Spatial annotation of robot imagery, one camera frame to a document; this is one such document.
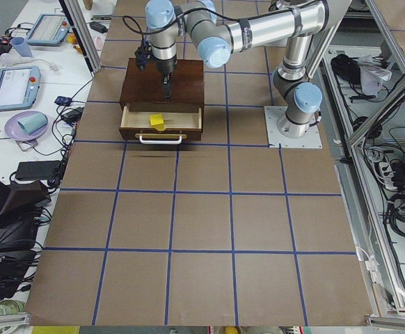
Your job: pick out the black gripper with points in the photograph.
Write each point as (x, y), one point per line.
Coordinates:
(165, 66)

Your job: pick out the yellow block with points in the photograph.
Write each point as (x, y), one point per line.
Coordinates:
(157, 122)

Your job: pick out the wooden drawer with white handle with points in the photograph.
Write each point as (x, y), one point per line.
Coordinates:
(183, 123)

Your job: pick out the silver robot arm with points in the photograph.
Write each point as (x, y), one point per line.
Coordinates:
(296, 22)

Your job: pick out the dark wooden drawer box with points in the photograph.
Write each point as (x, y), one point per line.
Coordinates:
(150, 90)

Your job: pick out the pink cup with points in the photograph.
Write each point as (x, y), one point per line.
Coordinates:
(98, 41)

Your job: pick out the black power adapter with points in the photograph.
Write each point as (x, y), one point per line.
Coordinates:
(73, 115)

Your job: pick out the small blue device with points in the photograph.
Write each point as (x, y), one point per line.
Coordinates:
(63, 101)

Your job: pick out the upper teach pendant tablet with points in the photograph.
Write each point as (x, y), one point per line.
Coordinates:
(49, 30)

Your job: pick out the teach pendant tablet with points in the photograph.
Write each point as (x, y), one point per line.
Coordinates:
(19, 87)
(49, 30)

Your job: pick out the teal cup on plate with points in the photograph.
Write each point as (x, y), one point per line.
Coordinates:
(32, 123)

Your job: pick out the blue plastic cup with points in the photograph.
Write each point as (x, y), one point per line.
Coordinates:
(21, 47)

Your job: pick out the purple plate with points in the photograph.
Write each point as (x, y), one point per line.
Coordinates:
(13, 130)

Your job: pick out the lower teach pendant tablet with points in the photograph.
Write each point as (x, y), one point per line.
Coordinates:
(19, 87)

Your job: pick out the black flat power brick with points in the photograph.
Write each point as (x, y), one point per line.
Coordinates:
(36, 170)

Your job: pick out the brown paper table mat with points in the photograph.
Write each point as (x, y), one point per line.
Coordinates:
(223, 231)

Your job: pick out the black laptop stand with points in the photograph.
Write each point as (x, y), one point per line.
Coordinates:
(16, 200)

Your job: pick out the white power strip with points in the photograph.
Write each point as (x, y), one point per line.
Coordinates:
(386, 174)

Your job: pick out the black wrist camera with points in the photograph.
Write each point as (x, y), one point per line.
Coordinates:
(143, 55)

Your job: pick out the aluminium frame post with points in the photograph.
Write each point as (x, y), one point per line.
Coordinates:
(75, 17)

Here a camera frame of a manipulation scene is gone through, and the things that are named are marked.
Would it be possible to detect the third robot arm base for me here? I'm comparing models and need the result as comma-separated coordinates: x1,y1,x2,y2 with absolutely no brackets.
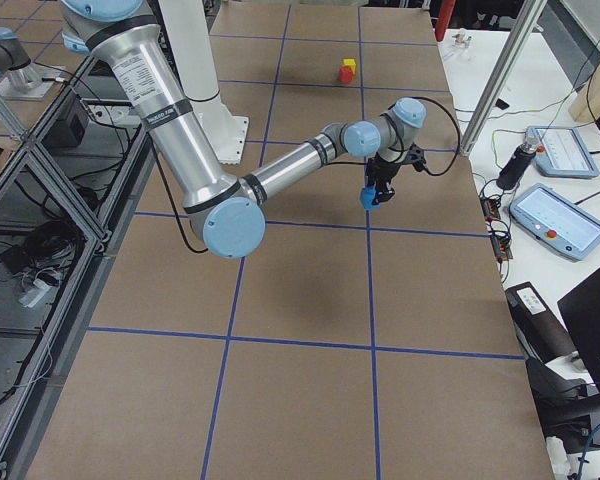
0,27,66,100

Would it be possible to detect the red fire extinguisher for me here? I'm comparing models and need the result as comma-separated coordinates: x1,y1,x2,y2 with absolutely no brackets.
434,0,456,42

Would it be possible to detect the aluminium frame post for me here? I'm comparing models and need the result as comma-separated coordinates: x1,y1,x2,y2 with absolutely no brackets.
459,0,547,157

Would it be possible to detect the teach pendant tablet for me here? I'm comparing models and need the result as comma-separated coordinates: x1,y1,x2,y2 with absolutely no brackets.
509,183,600,261
526,126,600,179

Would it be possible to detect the yellow cube block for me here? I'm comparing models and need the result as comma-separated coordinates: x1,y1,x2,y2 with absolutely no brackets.
342,58,357,76

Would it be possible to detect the black water bottle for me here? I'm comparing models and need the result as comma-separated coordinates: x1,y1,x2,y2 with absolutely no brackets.
496,139,539,191

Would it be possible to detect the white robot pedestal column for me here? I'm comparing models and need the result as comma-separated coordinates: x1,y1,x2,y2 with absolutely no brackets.
159,0,249,165

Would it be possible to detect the far teach pendant tablet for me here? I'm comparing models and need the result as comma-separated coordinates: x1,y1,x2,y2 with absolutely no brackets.
526,126,600,179

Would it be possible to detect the near teach pendant tablet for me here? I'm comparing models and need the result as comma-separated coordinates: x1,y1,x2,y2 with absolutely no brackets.
509,183,600,261

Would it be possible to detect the black monitor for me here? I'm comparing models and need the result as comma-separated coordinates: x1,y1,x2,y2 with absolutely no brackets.
558,268,600,387

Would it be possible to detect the black office chair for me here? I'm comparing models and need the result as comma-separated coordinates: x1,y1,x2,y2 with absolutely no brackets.
505,282,600,454

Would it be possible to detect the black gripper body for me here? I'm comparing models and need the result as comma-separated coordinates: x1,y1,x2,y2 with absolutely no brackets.
365,144,424,189

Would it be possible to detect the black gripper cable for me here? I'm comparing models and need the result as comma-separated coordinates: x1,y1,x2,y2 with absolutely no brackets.
154,96,463,254

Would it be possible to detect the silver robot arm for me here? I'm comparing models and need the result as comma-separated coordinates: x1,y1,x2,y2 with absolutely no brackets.
61,1,426,258

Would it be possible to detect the blue cube block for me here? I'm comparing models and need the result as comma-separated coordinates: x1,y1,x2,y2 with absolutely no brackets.
359,187,378,211

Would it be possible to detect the red cube block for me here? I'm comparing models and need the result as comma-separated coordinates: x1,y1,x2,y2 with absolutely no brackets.
338,65,355,85

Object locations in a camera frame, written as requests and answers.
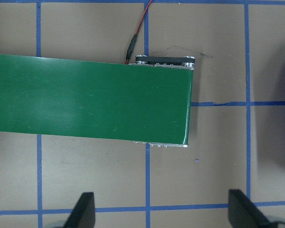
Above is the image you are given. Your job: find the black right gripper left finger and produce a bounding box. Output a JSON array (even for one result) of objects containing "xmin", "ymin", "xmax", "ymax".
[{"xmin": 63, "ymin": 192, "xmax": 95, "ymax": 228}]

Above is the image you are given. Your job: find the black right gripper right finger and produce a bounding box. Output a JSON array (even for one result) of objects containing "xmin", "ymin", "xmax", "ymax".
[{"xmin": 228, "ymin": 189, "xmax": 271, "ymax": 228}]

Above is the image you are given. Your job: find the green conveyor belt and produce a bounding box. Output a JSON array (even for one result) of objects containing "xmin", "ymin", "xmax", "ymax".
[{"xmin": 0, "ymin": 54, "xmax": 193, "ymax": 147}]

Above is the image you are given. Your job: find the red conveyor power cable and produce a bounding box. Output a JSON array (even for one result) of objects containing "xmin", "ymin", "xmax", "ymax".
[{"xmin": 124, "ymin": 0, "xmax": 155, "ymax": 65}]

--

EXERCISE REQUIREMENTS: The output is to be the material in full and unaltered, with pictures omitted.

COMPLETED EXERCISE:
Spatial annotation of robot imagery, one camera frame to a document; this is one such document.
Your job: pick out the black gripper with points in the photograph.
Write each point as (x, y), one point per line.
Coordinates:
(165, 66)

Your job: pick out the yellow block with points in the photograph.
Write each point as (x, y), one point per line.
Coordinates:
(157, 122)

Your job: pick out the wooden drawer with white handle with points in the photograph.
Write each point as (x, y), one point per line.
Coordinates:
(183, 123)

Your job: pick out the silver robot arm with points in the photograph.
Write each point as (x, y), one point per line.
Coordinates:
(296, 22)

Your job: pick out the dark wooden drawer box with points in the photograph.
Write each point as (x, y), one point per line.
Coordinates:
(150, 90)

Your job: pick out the pink cup with points in the photograph.
Write each point as (x, y), one point per line.
Coordinates:
(98, 41)

Your job: pick out the black power adapter with points in the photograph.
Write each point as (x, y), one point per line.
Coordinates:
(73, 115)

Your job: pick out the small blue device with points in the photograph.
Write each point as (x, y), one point per line.
Coordinates:
(63, 101)

Your job: pick out the upper teach pendant tablet with points in the photograph.
Write each point as (x, y), one point per line.
Coordinates:
(49, 30)

Your job: pick out the teach pendant tablet with points in the photograph.
Write each point as (x, y), one point per line.
Coordinates:
(19, 87)
(49, 30)

Your job: pick out the teal cup on plate with points in the photograph.
Write each point as (x, y), one point per line.
Coordinates:
(32, 123)

Your job: pick out the blue plastic cup with points in the photograph.
Write each point as (x, y), one point per line.
Coordinates:
(21, 47)

Your job: pick out the purple plate with points in the photograph.
Write each point as (x, y), one point per line.
Coordinates:
(13, 130)

Your job: pick out the lower teach pendant tablet with points in the photograph.
Write each point as (x, y), one point per line.
Coordinates:
(19, 87)

Your job: pick out the black flat power brick with points in the photograph.
Write each point as (x, y), one point per line.
Coordinates:
(36, 170)

Your job: pick out the brown paper table mat with points in the photograph.
Write each point as (x, y), one point per line.
Coordinates:
(223, 231)

Your job: pick out the black laptop stand with points in the photograph.
Write each point as (x, y), one point per line.
Coordinates:
(16, 200)

Your job: pick out the white power strip with points in the photograph.
Write each point as (x, y), one point per line.
Coordinates:
(386, 174)

Your job: pick out the black wrist camera with points in the photograph.
Write each point as (x, y), one point per line.
Coordinates:
(143, 55)

Your job: pick out the aluminium frame post with points in the photograph.
Write each point as (x, y), one point per line.
Coordinates:
(75, 17)

Here a camera frame of a manipulation scene is gone through, and the things that are named are marked.
Would it be possible to detect the third robot arm base for me here? I'm comparing models and need the result as comma-separated coordinates: x1,y1,x2,y2 with absolutely no brackets.
0,27,66,100

Would it be possible to detect the red fire extinguisher for me here? I'm comparing models and need the result as comma-separated coordinates: x1,y1,x2,y2 with absolutely no brackets.
434,0,456,42

Would it be possible to detect the aluminium frame post for me here? I'm comparing models and need the result as comma-separated coordinates: x1,y1,x2,y2 with absolutely no brackets.
459,0,547,157

Would it be possible to detect the teach pendant tablet for me here? I'm comparing models and need the result as comma-separated coordinates: x1,y1,x2,y2 with absolutely no brackets.
509,183,600,261
526,126,600,179

Would it be possible to detect the yellow cube block for me here? I'm comparing models and need the result as comma-separated coordinates: x1,y1,x2,y2 with absolutely no brackets.
342,58,357,76

Would it be possible to detect the black water bottle for me here? I'm comparing models and need the result as comma-separated coordinates: x1,y1,x2,y2 with absolutely no brackets.
496,139,539,191

Would it be possible to detect the white robot pedestal column for me here? I'm comparing models and need the result as comma-separated coordinates: x1,y1,x2,y2 with absolutely no brackets.
159,0,249,165

Would it be possible to detect the far teach pendant tablet for me here? I'm comparing models and need the result as comma-separated coordinates: x1,y1,x2,y2 with absolutely no brackets.
526,126,600,179

Would it be possible to detect the near teach pendant tablet for me here? I'm comparing models and need the result as comma-separated coordinates: x1,y1,x2,y2 with absolutely no brackets.
509,183,600,261

Would it be possible to detect the black monitor for me here? I'm comparing models and need the result as comma-separated coordinates: x1,y1,x2,y2 with absolutely no brackets.
558,268,600,387

Would it be possible to detect the black office chair for me here? I'm comparing models and need the result as comma-separated coordinates: x1,y1,x2,y2 with absolutely no brackets.
505,282,600,454

Would it be possible to detect the black gripper body for me here? I'm comparing models and need the result as comma-separated coordinates: x1,y1,x2,y2 with absolutely no brackets.
365,144,424,189

Would it be possible to detect the black gripper cable for me here? I'm comparing models and need the result as comma-separated coordinates: x1,y1,x2,y2 with absolutely no brackets.
154,96,463,254

Would it be possible to detect the silver robot arm for me here? I'm comparing models and need the result as comma-separated coordinates: x1,y1,x2,y2 with absolutely no brackets.
61,1,426,258

Would it be possible to detect the blue cube block for me here? I'm comparing models and need the result as comma-separated coordinates: x1,y1,x2,y2 with absolutely no brackets.
359,187,378,211

Would it be possible to detect the red cube block for me here? I'm comparing models and need the result as comma-separated coordinates: x1,y1,x2,y2 with absolutely no brackets.
338,65,355,85

Object locations in a camera frame, written as requests and answers.
Above is the image you are given. Your job: find the black right gripper left finger and produce a bounding box. Output a JSON array (even for one result) of objects containing "xmin", "ymin", "xmax", "ymax".
[{"xmin": 63, "ymin": 192, "xmax": 95, "ymax": 228}]

Above is the image you are given. Your job: find the black right gripper right finger and produce a bounding box. Output a JSON array (even for one result) of objects containing "xmin", "ymin", "xmax", "ymax".
[{"xmin": 228, "ymin": 189, "xmax": 271, "ymax": 228}]

Above is the image you are given. Your job: find the green conveyor belt and produce a bounding box. Output a JSON array (even for one result) of objects containing "xmin", "ymin", "xmax", "ymax".
[{"xmin": 0, "ymin": 54, "xmax": 193, "ymax": 147}]

Above is the image you are given. Your job: find the red conveyor power cable and produce a bounding box. Output a JSON array (even for one result) of objects containing "xmin", "ymin", "xmax", "ymax".
[{"xmin": 124, "ymin": 0, "xmax": 155, "ymax": 65}]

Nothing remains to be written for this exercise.